# No sound on YouTube downloads



## thumbolina (Oct 7, 2006)

When I download from YouTube I get no sound. HELP Please.


----------



## Jesermay (Dec 18, 2008)

What are you using to download them?


----------



## thumbolina (Oct 7, 2006)

I've tried several, the latest I tried was keepvid. Also vdownloader. Always no sound.


----------



## Jesermay (Dec 18, 2008)

Hmm, do you know what you encode the videos in?


----------



## thumbolina (Oct 7, 2006)

I am very non technical. When I had a PC I just clicked to download and it did with sound, now picture but no sound.
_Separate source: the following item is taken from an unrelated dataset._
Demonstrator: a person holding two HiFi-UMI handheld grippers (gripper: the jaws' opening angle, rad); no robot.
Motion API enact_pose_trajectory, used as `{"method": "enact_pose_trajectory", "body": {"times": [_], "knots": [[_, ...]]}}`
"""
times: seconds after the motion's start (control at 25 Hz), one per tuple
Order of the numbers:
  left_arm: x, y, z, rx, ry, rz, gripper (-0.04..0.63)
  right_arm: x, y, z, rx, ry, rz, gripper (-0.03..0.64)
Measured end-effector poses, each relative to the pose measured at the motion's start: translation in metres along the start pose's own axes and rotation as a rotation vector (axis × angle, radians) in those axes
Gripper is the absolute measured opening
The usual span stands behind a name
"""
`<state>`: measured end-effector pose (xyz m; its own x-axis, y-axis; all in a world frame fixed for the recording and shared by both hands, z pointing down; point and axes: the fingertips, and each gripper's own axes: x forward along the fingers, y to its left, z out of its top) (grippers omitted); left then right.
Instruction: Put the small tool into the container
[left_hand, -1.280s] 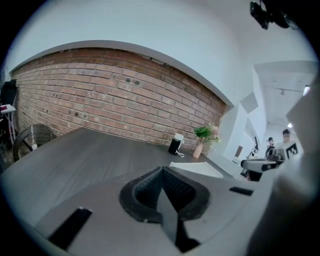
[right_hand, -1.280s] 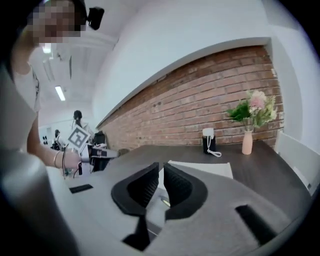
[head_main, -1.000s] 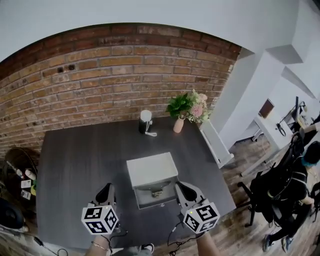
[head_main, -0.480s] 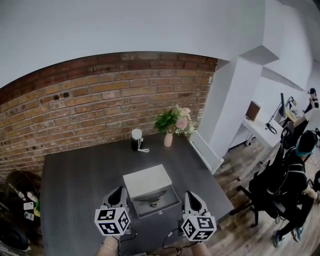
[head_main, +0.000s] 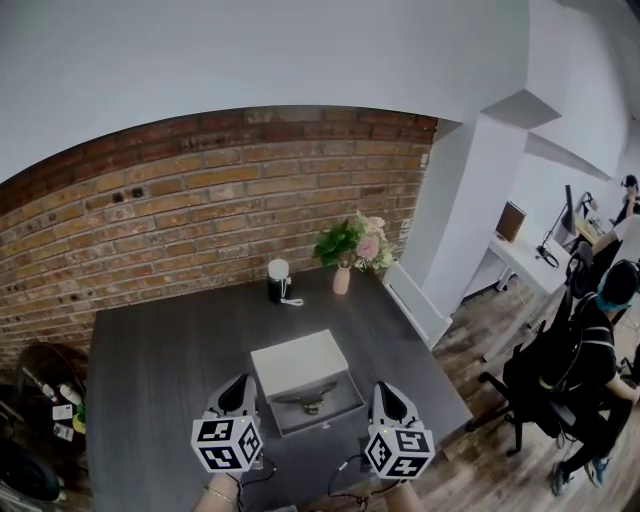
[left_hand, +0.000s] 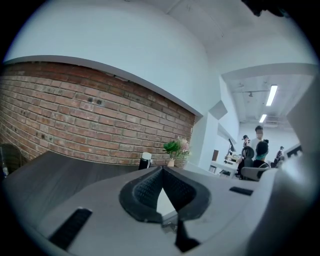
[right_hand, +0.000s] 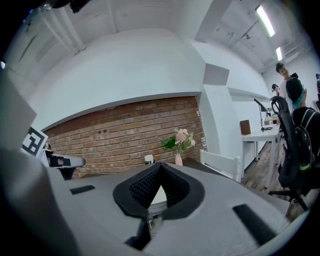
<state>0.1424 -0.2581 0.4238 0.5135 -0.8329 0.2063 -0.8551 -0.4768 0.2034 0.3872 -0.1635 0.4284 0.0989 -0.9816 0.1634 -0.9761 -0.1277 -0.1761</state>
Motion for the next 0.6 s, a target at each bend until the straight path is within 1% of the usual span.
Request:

Please will you tell me where I should look for something to encode.


----------



## casper0191 (Apr 2, 2009)

Look if you want a friendly user type of program try to use youtubedownloader. it's more easy to use.


----------



## thumbolina (Oct 7, 2006)

Thanks, I'll try it.


----------



## thumbolina (Oct 7, 2006)

Working nicely now - thank you.


----------



## casper0191 (Apr 2, 2009)

Well now be always aware that youtube downloader will be disabled after a month. So i think you should check their site for updates for it.


----------



## Maestro Unico (May 29, 2009)

When I want to download a video from Youtube, I just switch from Opera or Safari to Firefox: Firefox has a very simple add-in which works very well.


----------



## casper0191 (Apr 2, 2009)

Were you talking about optiplex?


----------